* **Required action**:
Search the material for "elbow" and copy each line in which it is found.

* **Recorded data**:
★ ★ ★ ★
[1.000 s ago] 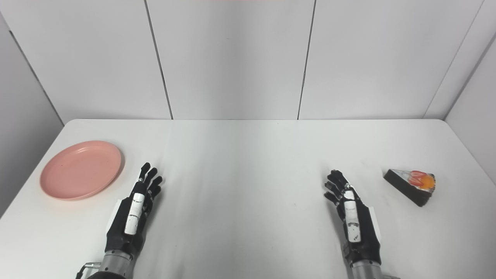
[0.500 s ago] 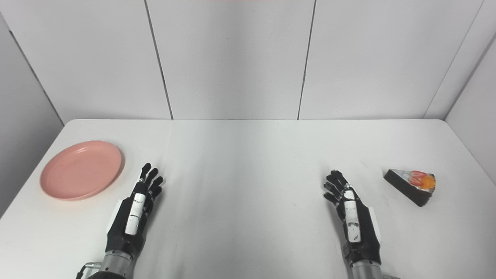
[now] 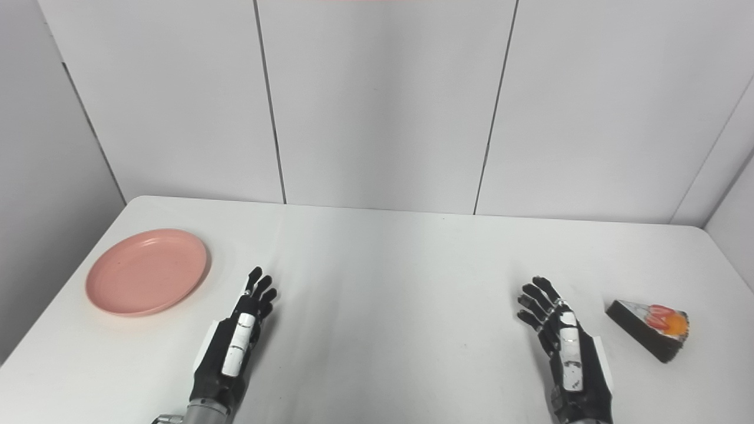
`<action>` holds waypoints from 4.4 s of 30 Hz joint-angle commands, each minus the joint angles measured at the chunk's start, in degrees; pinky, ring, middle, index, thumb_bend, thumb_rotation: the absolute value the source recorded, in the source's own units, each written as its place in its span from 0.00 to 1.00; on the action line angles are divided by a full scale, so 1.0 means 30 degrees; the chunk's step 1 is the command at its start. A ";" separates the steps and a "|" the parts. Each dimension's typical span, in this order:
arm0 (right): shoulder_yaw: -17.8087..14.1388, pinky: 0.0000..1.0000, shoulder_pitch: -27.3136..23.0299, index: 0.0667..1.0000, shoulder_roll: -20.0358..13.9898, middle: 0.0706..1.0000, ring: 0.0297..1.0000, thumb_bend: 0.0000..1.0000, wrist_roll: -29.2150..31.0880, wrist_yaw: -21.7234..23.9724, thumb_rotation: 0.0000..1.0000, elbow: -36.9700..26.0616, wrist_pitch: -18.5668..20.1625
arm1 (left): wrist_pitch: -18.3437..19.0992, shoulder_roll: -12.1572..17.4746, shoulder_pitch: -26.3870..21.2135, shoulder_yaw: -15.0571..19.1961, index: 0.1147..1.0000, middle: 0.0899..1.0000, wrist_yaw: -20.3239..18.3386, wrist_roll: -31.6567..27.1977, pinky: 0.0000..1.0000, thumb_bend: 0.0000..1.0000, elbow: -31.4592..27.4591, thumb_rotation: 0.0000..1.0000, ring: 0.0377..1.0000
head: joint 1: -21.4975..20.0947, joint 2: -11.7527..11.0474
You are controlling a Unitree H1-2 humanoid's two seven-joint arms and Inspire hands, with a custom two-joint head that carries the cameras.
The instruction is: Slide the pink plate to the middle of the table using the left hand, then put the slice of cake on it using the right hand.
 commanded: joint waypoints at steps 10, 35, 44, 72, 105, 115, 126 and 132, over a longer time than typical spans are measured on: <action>-0.0147 0.81 0.1016 0.82 -0.0001 0.82 0.81 0.88 0.0274 0.0608 0.99 0.2908 -0.1507 | -0.2171 0.0039 0.0088 0.0004 1.00 0.98 0.0237 0.0343 0.97 0.69 0.1702 0.96 0.95 | 0.0144 -0.0513; -0.0218 0.78 0.0919 0.79 0.0864 0.79 0.78 0.86 0.1357 0.1010 0.94 0.3567 -0.1643 | -0.3788 0.2901 -0.6208 0.4165 0.87 0.86 0.1125 -0.1822 0.89 0.83 -0.0177 0.93 0.87 | 0.0448 -0.1296; -0.0231 0.78 0.0854 0.78 0.0792 0.80 0.78 0.89 0.1486 0.1343 0.93 0.3999 -0.1986 | -0.5696 0.6244 -0.9051 0.5583 0.86 0.84 0.2012 -0.0703 0.91 0.88 0.5477 0.92 0.86 | 0.0713 -0.1191; -0.0652 0.77 0.1048 0.77 0.0696 0.78 0.77 0.86 0.1854 0.1691 0.93 0.3747 -0.1595 | -0.6882 1.0454 -1.2444 0.7377 0.76 0.77 0.1673 -0.1909 0.78 0.77 1.8039 0.98 0.81 | 0.1086 -0.0879; -0.0513 0.75 0.1624 0.77 0.0633 0.78 0.77 0.86 0.1499 0.1299 0.93 0.2230 -0.0865 | -0.6887 0.8757 -1.0955 0.7366 0.79 0.79 -0.2091 -0.4428 0.77 0.87 1.9979 0.86 0.77 | 0.0663 -0.0169; -0.0420 0.77 0.1628 0.78 0.0708 0.79 0.77 0.86 0.1357 0.1262 0.93 0.2064 -0.0678 | -0.6853 0.7451 -0.9887 0.6736 0.78 0.80 -0.2769 -0.4431 0.74 0.86 1.7303 0.89 0.79 | 0.0328 -0.0255; -0.0298 0.76 0.1727 0.78 0.0987 0.78 0.77 0.86 0.1209 0.0855 0.92 0.1514 -0.0239 | -0.5773 0.6415 -0.9187 0.5532 0.77 0.78 -0.2439 -0.4478 0.75 0.82 1.4446 0.87 0.80 | 0.0026 -0.0121; -0.0143 0.77 0.1748 0.79 0.1063 0.79 0.78 0.86 0.0996 0.0734 0.92 0.1218 -0.0013 | -0.5945 0.6018 -0.9435 0.4842 0.78 0.81 -0.3171 -0.4617 0.76 0.78 1.4718 0.87 0.82 | -0.0151 -0.0053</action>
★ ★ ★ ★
* **Answer for the task**:
arm0 (right): shoulder_yaw: -17.8087..14.1388, pinky: 0.0000..1.0000, shoulder_pitch: -27.3136..23.0299, index: 0.0667..1.0000, shoulder_roll: -20.0358..13.9898, middle: 0.0706..1.0000, ring: 0.0297..1.0000, thumb_bend: 0.0000..1.0000, wrist_roll: -29.2150..31.0880, wrist_yaw: -21.7234..23.9724, thumb_rotation: 0.0000..1.0000, elbow: -36.9700..26.0616, wrist_pitch: -18.5668..20.1625
arm1 (left): wrist_pitch: -18.3437..19.0992, shoulder_roll: -12.1572..17.4746, shoulder_pitch: -26.3870..21.2135, shoulder_yaw: -15.0571..19.1961, index: 0.1147..1.0000, middle: 0.0899..1.0000, wrist_yaw: -20.3239..18.3386, wrist_roll: -31.6567..27.1977, pinky: 0.0000..1.0000, thumb_bend: 0.0000..1.0000, elbow: -31.4592..27.4591, thumb_rotation: 0.0000..1.0000, ring: 0.0377..1.0000

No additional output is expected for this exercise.